What to do — Where the listing below has a line with "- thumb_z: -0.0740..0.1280", write out exactly that line and every line after it, stopping after the line with "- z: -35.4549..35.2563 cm".

┄┄┄┄┄┄┄┄┄┄

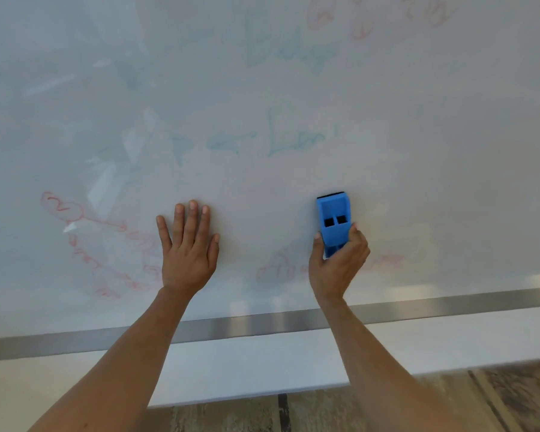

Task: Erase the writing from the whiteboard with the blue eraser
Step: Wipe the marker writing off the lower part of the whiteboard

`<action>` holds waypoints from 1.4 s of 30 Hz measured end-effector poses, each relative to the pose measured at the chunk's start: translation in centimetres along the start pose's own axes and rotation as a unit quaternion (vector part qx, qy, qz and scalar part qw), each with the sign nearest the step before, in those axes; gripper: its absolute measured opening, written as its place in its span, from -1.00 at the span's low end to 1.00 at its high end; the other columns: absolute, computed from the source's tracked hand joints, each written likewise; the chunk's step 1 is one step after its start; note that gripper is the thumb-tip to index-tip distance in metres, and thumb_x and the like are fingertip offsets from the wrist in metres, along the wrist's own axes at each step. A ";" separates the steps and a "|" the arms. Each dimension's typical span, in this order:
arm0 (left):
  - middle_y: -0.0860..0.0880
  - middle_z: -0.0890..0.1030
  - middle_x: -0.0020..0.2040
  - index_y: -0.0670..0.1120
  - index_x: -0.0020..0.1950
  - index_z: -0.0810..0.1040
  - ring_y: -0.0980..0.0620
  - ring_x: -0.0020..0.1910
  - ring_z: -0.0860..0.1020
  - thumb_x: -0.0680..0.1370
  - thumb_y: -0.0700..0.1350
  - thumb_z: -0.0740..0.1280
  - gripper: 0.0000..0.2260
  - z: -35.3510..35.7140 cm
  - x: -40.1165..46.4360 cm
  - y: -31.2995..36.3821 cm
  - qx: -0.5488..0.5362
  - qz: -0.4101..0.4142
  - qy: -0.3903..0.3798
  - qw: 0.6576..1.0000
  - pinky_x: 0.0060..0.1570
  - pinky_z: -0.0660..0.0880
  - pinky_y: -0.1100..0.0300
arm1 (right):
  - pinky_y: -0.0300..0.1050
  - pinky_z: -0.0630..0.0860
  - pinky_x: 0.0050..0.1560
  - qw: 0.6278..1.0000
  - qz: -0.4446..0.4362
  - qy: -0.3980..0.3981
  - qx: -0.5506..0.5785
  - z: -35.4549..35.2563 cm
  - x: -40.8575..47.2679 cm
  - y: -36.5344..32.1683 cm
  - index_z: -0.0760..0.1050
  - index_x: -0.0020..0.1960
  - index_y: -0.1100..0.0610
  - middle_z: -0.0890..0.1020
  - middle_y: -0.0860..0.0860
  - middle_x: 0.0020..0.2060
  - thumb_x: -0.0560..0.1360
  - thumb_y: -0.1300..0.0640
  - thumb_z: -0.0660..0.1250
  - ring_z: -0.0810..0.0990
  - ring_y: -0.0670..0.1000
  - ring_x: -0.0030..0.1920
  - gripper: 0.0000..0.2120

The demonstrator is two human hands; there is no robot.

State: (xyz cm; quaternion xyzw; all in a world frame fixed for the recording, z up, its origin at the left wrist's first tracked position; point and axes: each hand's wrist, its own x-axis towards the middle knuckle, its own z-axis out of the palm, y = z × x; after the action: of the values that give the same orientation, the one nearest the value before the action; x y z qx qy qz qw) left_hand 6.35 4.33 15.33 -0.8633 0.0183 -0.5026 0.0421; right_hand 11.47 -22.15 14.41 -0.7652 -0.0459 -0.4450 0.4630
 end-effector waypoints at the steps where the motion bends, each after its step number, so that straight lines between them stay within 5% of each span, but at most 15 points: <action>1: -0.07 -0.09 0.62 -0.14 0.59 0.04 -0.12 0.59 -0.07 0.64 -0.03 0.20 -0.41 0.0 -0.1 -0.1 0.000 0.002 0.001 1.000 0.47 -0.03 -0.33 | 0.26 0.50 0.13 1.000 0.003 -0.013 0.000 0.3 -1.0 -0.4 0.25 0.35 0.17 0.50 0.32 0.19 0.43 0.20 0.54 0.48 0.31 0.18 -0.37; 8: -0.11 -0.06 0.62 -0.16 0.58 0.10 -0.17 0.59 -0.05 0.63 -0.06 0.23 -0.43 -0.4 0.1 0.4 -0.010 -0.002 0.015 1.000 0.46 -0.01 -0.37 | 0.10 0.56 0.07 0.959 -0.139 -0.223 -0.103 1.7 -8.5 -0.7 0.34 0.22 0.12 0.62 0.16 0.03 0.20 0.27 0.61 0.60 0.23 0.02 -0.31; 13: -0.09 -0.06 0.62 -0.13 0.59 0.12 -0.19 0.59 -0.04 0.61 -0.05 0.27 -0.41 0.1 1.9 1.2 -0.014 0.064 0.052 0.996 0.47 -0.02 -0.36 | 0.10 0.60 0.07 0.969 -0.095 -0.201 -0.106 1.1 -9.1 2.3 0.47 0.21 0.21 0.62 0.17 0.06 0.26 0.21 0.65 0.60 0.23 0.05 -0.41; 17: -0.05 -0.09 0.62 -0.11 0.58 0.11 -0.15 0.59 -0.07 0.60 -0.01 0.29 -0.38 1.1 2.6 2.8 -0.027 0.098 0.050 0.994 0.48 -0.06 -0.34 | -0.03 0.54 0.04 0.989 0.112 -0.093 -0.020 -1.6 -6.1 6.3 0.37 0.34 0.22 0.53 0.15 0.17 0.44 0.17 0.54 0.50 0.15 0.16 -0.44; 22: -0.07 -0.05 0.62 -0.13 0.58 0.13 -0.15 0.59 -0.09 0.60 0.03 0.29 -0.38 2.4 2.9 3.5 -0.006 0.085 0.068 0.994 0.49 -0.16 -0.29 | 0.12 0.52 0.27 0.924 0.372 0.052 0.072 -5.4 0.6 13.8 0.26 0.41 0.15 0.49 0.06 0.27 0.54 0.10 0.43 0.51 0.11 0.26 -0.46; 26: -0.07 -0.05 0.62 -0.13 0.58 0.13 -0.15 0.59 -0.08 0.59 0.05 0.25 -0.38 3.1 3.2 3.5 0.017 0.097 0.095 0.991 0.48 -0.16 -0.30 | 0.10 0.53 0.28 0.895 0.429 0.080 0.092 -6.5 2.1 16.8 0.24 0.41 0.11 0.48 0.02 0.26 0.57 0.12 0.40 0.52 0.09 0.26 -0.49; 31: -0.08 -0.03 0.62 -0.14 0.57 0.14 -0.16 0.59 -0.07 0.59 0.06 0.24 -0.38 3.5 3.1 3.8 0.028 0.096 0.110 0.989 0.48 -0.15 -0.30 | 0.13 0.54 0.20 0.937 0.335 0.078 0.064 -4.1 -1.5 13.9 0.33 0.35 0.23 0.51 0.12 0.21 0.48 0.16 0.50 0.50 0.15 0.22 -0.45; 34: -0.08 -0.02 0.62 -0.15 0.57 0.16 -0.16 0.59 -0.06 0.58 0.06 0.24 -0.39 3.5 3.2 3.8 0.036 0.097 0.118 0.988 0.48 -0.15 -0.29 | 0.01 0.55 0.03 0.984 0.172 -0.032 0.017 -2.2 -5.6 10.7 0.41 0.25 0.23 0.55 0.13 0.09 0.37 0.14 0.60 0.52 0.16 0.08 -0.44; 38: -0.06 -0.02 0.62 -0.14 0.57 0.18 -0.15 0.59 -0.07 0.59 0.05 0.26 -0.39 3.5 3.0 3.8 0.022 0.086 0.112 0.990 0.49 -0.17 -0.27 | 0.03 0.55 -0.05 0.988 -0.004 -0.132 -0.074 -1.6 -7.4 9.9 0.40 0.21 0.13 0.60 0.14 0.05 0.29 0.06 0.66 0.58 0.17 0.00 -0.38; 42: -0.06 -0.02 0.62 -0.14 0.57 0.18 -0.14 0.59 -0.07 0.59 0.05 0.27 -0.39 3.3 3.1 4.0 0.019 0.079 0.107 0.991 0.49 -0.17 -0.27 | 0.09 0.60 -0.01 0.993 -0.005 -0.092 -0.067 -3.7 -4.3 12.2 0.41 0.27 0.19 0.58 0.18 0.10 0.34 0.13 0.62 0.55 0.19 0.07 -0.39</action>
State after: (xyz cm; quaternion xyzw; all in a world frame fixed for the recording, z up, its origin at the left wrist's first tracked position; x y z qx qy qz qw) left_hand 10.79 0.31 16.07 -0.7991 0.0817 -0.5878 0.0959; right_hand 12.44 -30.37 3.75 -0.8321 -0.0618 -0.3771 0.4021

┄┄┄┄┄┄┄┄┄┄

Answer below —
  - thumb_z: -0.0740..0.1280
  - gripper: 0.0000..0.2260
  - z: -35.3510..35.7140 cm
  - x: -40.1165..46.4360 cm
  - y: -31.2995..36.3821 cm
  - qx: -0.5488..0.5362
  - qz: -0.4101..0.4142
  - qy: -0.3903..0.3798
  - qw: 0.6576..1.0000
  - pinky_x: 0.0060..0.1570
  - pinky_z: -0.0660..0.0880
  - pinky_y: -0.1100..0.0300
arm1 (right):
  - pinky_y: -0.0300..0.1050
  - pinky_z: -0.0630..0.0860
  - pinky_x: 0.0050..0.1560
  - qw: 0.6278..1.0000
  - qz: -0.4446..0.4362
  - qy: -0.3980..0.3981
  - qx: -0.5506..0.5785
  - z: -35.4549..35.2563 cm

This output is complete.